● **What you are asked to do**:
Write out the listing below in its entirety, minus the pictures, without changing a word.

● **Recorded information**:

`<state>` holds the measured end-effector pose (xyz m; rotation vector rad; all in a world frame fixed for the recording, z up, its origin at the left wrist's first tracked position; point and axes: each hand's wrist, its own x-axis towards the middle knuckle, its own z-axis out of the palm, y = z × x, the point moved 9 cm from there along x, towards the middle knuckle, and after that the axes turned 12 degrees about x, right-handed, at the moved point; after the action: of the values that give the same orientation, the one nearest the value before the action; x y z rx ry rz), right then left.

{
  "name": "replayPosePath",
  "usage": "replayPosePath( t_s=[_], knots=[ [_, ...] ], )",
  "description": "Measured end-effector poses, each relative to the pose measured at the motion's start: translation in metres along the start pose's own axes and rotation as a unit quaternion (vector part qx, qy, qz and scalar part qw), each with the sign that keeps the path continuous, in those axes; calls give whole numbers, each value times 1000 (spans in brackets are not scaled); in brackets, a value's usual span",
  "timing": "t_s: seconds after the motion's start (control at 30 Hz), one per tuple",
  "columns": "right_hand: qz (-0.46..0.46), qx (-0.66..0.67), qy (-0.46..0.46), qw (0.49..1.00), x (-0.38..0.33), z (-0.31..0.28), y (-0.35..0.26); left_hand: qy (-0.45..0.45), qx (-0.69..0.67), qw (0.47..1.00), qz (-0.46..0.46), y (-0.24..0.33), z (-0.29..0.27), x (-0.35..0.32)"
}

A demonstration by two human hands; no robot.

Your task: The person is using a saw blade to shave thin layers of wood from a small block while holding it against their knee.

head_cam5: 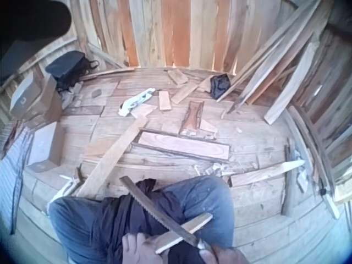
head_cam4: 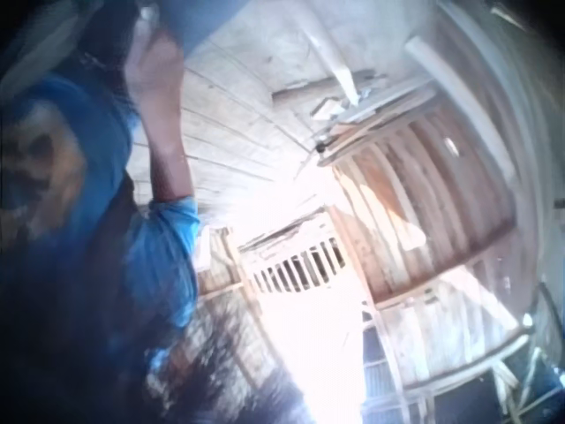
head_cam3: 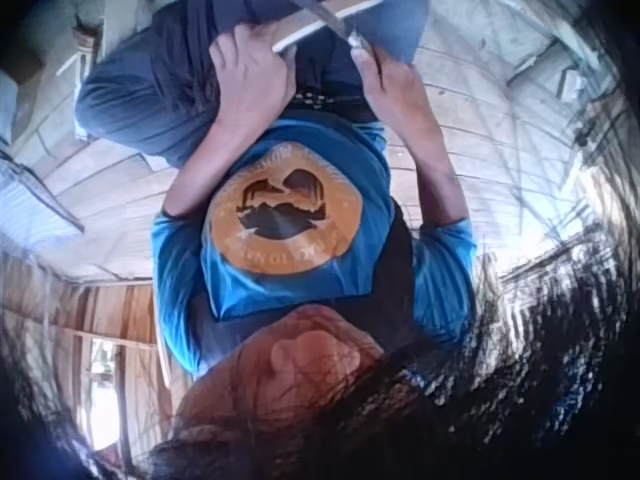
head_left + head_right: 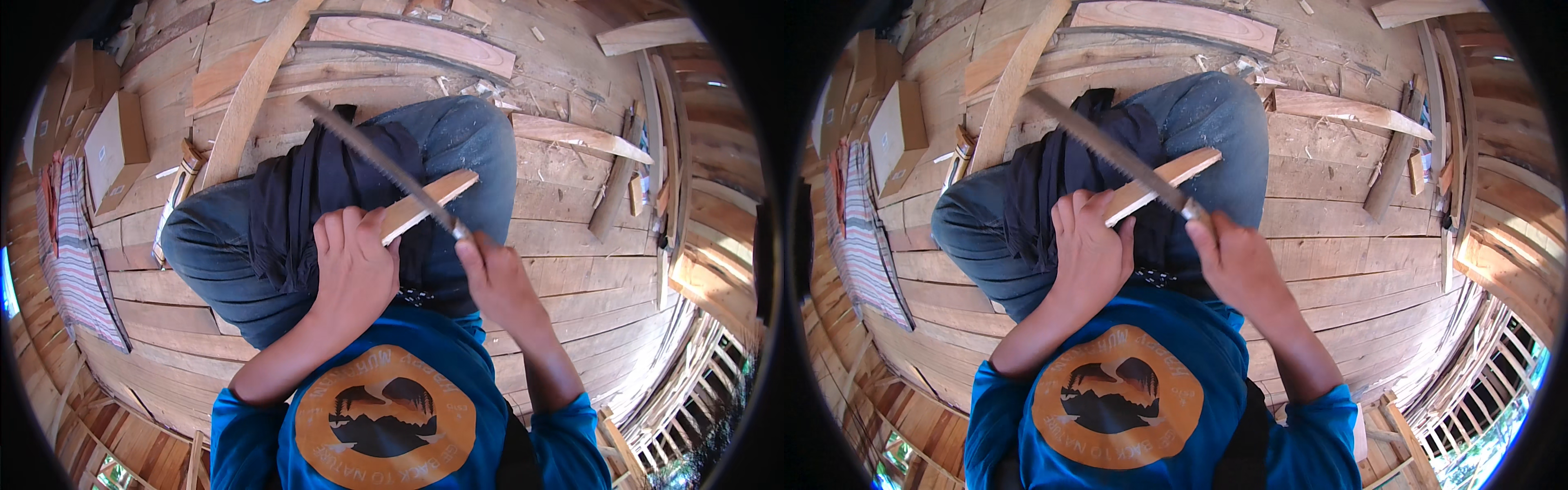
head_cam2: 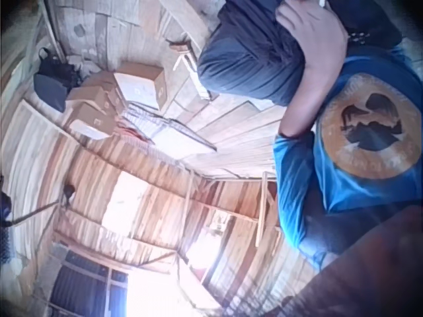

● **Result for this task**:
`<state>` holds the measured end-effector pose (xyz m; rotation vector rad; all in a world frame fixed for the recording, z up, its origin at the left wrist's first tracked position; point and axes: each hand's wrist, its own x-axis towards the middle knuckle, its own z-axis out of the palm, y = z × x, the point moved 9 cm from there along x, towards the middle knuckle, and after that the axes turned 12 degrees about x, right-handed, at the moved point; after the action: of the values that give the same orientation, the one nearest the value before the action; x y z rx ry rz), right then left.

{
  "name": "replayPosePath",
  "usage": "replayPosePath( t_s=[_], knots=[ [_, ...] ], )",
  "description": "Measured end-effector poses, each relative to the pose measured at the motion's start: translation in metres along the start pose's own axes and rotation as a unit quaternion (vector part qx, qy, qz and scalar part qw), each with the sign that keeps the path continuous, in those axes; calls give whole numbers, each value times 1000 (spans in brackets are not scaled); in brackets, a value's usual span",
  "timing": "t_s: seconds after the motion's start (control at 30 Hz), one per tuple",
  "columns": "right_hand: qz (-0.46..0.46), qx (-0.66..0.67), qy (-0.46..0.46), qw (0.49..1.00), x (-0.38..0.33), z (-0.31..0.28), y (-0.35..0.26); left_hand: qy (-0.45..0.45), qx (-0.69..0.67), qw (0.47..1.00), qz (-0.46..0.46), y (-0.24..0.33), z (-0.29..0.27), x (-0.35..0.32)"
}

A demonstration by two human hands; no robot.

Your task: The person is using a saw blade to shave thin layers of wood from a small block while holding it against their knee.

head_cam5: 
head_cam4: 
head_cam3: 
head_left + head_right: 
head_cam2: 

Nothing more remains in this exercise.